In this activity, you’ll review a scenario, and use ggplot2 to quickly create data visualizations that allow you to explore your data and gain new insights. You will learn more about basic ggplot2 syntax and data visualization in R.
Throughout this activity, you will also have the opportunity to practice writing your own code by making changes to the code chunks yourself. If you encounter an error or get stuck, you can always check the Lesson2_GGPlot_Solutions .rmd file in the Solutions folder under Week 4 for the complete, correct code.
In this scenario, you are a junior data analyst working for a hotel
booking company. You have cleaned and manipulated your data, and gotten
some initial insights you would like to share. Now, you are going to
create some simple data visualizations with the ggplot2
package. You will use basic ggplot2
syntax and troubleshoot
some common errors you might encounter.
In the chunk below, you will use the read_csv()
function
to import data from a .csv in the project folder called
“hotel_bookings.csv” and save it as a data frame called
hotel_bookings
:
If this line causes an error, copy in the line setwd(“projects/Course 7/Week 4”) before it.
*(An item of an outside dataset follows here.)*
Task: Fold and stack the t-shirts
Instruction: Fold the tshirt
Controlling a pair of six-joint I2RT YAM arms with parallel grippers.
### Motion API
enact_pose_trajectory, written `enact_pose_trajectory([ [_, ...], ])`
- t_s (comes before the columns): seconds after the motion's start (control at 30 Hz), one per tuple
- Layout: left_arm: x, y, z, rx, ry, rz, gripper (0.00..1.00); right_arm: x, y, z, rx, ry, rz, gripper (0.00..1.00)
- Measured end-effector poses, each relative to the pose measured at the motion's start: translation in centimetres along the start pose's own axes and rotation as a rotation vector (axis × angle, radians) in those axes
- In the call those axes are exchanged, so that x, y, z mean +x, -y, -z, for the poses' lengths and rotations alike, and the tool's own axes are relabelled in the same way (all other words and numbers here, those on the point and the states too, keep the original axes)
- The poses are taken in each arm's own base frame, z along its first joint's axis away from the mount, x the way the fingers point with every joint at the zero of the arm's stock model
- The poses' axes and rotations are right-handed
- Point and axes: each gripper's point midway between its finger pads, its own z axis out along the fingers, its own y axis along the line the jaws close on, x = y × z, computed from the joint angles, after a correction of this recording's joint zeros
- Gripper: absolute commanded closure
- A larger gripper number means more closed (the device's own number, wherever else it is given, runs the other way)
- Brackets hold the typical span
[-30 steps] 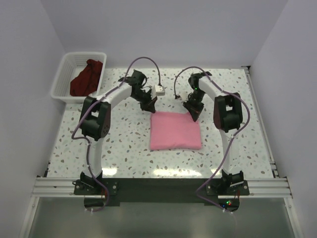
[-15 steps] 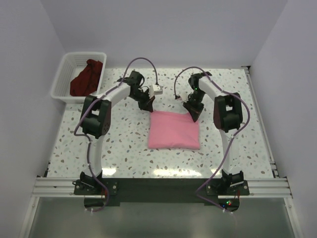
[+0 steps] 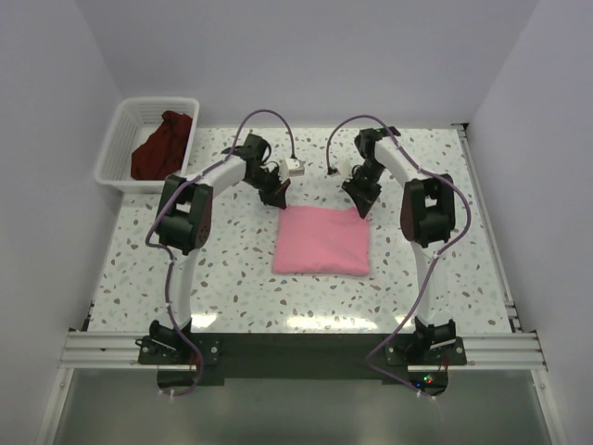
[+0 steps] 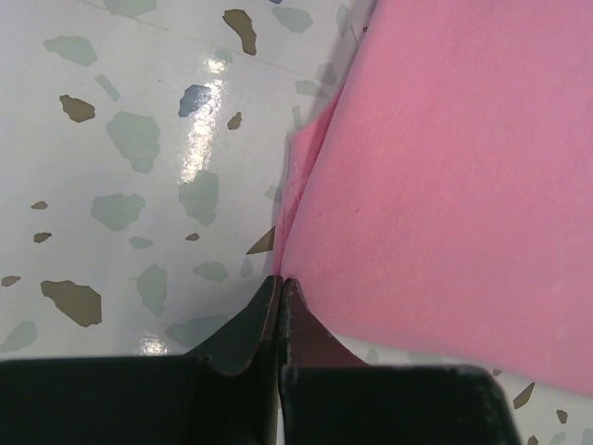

hotel_bookings <- read.csv("../data/hotel_bookings.csv")
Use the head()
function to preview your data:
head(hotel_bookings)
## hotel is_canceled lead_time arrival_date_year arrival_date_month
## 1 Resort Hotel 0 342 2015 July
## 2 Resort Hotel 0 737 2015 July
## 3 Resort Hotel 0 7 2015 July
## 4 Resort Hotel 0 13 2015 July
## 5 Resort Hotel 0 14 2015 July
## 6 Resort Hotel 0 14 2015 July
## arrival_date_week_number arrival_date_day_of_month stays_in_weekend_nights
## 1 27 1 0
## 2 27 1 0
## 3 27 1 0
## 4 27 1 0
## 5 27 1 0
## 6 27 1 0
## stays_in_week_nights adults children babies meal country market_segment
## 1 0 2 0 0 BB PRT Direct
## 2 0 2 0 0 BB PRT Direct
## 3 1 1 0 0 BB GBR Direct
## 4 1 1 0 0 BB GBR Corporate
## 5 2 2 0 0 BB GBR Online TA
## 6 2 2 0 0 BB GBR Online TA
## distribution_channel is_repeated_guest previous_cancellations
## 1 Direct 0 0
## 2 Direct 0 0
## 3 Direct 0 0
## 4 Corporate 0 0
## 5 TA/TO 0 0
## 6 TA/TO 0 0
## previous_bookings_not_canceled reserved_room_type assigned_room_type
## 1 0 C C
## 2 0 C C
## 3 0 A C
## 4 0 A A
## 5 0 A A
## 6 0 A A
## booking_changes deposit_type agent company days_in_waiting_list customer_type
## 1 3 No Deposit NULL NULL 0 Transient
## 2 4 No Deposit NULL NULL 0 Transient
## 3 0 No Deposit NULL NULL 0 Transient
## 4 0 No Deposit 304 NULL 0 Transient
## 5 0 No Deposit 240 NULL 0 Transient
## 6 0 No Deposit 240 NULL 0 Transient
## adr required_car_parking_spaces total_of_special_requests reservation_status
## 1 0 0 0 Check-Out
## 2 0 0 0 Check-Out
## 3 75 0 0 Check-Out
## 4 75 0 0 Check-Out
## 5 98 0 1 Check-Out
## 6 98 0 1 Check-Out
## reservation_status_date
## 1 2015-07-01
## 2 2015-07-01
## 3 2015-07-02
## 4 2015-07-02
## 5 2015-07-03
## 6 2015-07-03
You can also use colnames()
to get the names of all the
columns in your data set. Run the code chunk below to find out the
column names in this data set:
colnames(hotel_bookings)
## [1] "hotel" "is_canceled"
## [3] "lead_time" "arrival_date_year"
## [5] "arrival_date_month" "arrival_date_week_number"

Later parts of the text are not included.